▶ _TASK INSTRUCTIONS_
Starting at the top of the entries below, set down each line exactly as written, and stop after the line containing "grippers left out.".

▶ _TASK MATERIAL_
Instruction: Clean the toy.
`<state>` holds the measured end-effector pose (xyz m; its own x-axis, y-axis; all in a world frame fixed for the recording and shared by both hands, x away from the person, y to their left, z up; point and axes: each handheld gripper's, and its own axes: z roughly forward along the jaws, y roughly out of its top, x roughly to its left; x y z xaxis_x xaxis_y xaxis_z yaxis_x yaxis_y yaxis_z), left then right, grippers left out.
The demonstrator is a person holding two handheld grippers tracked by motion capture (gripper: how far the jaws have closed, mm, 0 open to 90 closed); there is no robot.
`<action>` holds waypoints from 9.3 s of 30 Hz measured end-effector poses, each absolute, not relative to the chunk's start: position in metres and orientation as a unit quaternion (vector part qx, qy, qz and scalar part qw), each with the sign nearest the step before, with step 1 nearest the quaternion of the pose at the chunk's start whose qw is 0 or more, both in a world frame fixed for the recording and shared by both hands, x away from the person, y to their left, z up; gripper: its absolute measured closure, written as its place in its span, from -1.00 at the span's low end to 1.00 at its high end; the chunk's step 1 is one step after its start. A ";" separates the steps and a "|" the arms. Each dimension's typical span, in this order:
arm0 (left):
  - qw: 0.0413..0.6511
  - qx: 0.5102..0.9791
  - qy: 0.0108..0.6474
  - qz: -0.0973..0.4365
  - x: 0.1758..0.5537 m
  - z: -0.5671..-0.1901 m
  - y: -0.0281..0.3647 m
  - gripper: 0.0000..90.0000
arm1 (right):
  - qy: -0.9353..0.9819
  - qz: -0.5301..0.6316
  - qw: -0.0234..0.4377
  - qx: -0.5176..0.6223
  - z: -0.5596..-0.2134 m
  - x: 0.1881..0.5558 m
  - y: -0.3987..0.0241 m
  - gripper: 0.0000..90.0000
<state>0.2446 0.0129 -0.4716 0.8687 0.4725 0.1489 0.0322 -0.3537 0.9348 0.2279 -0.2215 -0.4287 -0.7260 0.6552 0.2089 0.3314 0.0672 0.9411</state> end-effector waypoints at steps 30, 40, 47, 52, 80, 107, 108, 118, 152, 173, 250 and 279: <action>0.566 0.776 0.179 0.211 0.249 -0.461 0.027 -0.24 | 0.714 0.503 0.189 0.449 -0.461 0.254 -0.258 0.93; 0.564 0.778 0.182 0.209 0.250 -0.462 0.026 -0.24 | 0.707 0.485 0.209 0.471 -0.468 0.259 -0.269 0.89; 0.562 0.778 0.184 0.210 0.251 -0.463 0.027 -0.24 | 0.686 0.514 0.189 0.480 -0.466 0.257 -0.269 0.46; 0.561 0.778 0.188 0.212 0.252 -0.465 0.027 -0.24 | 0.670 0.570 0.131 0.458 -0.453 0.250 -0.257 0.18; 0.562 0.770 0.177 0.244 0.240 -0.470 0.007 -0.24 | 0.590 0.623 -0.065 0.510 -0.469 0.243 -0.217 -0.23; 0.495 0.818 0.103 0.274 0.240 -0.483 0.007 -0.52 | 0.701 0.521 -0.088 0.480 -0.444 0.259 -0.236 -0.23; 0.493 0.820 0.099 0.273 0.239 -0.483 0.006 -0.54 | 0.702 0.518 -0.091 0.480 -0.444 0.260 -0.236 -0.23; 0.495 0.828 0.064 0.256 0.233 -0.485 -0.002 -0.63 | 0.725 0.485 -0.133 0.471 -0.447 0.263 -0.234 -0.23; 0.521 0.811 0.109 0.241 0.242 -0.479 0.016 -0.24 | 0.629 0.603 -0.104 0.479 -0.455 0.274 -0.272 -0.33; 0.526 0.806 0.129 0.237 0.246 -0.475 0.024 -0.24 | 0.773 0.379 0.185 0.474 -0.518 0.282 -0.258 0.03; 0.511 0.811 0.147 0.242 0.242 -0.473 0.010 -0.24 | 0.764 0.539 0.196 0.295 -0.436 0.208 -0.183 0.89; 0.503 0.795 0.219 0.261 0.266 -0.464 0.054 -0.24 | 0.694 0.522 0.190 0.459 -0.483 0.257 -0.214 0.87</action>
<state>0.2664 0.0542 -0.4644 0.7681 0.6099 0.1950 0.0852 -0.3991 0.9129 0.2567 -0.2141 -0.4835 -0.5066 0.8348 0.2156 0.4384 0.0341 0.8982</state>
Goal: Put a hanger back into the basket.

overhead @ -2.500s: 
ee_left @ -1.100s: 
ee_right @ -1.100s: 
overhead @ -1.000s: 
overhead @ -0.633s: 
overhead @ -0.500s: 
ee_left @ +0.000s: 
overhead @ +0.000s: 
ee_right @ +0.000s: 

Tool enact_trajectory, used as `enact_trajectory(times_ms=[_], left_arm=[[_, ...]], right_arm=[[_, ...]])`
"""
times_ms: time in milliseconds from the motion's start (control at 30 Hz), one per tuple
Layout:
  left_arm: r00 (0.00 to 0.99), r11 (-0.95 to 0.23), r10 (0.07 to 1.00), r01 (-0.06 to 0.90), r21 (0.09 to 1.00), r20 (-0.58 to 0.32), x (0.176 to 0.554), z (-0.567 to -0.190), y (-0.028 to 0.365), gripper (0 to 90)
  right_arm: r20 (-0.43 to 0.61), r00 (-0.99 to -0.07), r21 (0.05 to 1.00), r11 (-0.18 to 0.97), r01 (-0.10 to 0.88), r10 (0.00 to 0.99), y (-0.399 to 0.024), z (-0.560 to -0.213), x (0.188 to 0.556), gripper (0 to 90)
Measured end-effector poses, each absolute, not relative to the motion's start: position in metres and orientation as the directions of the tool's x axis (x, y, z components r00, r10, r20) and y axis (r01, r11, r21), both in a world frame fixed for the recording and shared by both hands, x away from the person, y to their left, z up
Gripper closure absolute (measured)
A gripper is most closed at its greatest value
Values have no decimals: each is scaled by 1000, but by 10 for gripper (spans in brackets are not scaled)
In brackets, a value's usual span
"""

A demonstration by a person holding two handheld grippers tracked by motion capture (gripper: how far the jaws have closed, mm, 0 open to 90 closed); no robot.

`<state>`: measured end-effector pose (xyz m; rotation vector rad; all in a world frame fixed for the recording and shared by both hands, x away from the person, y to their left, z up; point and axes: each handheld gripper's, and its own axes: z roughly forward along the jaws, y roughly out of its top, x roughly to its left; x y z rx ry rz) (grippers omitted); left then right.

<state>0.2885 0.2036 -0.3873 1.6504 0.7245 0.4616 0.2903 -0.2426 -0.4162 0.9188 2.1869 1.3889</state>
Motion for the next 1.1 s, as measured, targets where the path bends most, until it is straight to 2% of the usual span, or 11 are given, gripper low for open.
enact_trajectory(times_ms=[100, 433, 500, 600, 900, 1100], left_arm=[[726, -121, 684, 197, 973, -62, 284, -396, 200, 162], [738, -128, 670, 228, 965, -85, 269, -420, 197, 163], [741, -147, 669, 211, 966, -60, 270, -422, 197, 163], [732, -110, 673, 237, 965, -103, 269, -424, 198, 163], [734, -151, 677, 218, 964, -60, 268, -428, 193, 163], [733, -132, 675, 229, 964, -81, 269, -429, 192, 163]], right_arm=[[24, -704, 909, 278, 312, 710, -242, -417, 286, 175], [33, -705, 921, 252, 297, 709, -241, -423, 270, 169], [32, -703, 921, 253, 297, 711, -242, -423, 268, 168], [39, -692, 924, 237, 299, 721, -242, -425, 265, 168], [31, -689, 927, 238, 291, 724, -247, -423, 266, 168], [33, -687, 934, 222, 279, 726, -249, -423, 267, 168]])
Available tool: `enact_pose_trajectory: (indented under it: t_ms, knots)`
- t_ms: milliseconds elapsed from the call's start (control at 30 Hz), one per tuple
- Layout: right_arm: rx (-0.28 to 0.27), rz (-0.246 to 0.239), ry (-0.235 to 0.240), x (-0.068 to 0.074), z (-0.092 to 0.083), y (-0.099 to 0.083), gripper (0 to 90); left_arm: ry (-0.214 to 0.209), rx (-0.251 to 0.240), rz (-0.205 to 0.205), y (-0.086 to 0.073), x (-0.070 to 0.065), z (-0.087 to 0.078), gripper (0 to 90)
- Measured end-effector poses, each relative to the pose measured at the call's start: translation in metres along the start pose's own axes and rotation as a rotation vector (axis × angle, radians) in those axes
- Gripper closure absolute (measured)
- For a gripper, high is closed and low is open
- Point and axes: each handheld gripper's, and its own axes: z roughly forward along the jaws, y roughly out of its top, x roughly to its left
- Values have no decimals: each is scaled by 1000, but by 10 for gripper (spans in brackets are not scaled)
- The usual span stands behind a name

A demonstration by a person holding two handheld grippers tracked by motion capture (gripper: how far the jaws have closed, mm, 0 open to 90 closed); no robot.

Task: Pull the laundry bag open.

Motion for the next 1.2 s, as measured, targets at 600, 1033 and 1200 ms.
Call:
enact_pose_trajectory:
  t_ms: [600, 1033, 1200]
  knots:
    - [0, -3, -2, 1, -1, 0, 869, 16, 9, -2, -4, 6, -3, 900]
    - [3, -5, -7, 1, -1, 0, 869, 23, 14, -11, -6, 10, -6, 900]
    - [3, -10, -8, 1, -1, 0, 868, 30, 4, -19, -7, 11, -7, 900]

▶ _RESULT_
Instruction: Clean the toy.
`<state>` holds the measured end-effector pose (xyz m; its own x-axis, y-axis; all in a world frame fixed for the recording and shared by both hands, x away from the person, y to their left, z up; point and axes: each handheld gripper's, and its own axes: z roughly forward along the jaws, y roughly out of its top, x roughly to its left; x y z xaxis_x xaxis_y xaxis_z yaxis_x yaxis_y yaxis_z), left then right, grippers left out.

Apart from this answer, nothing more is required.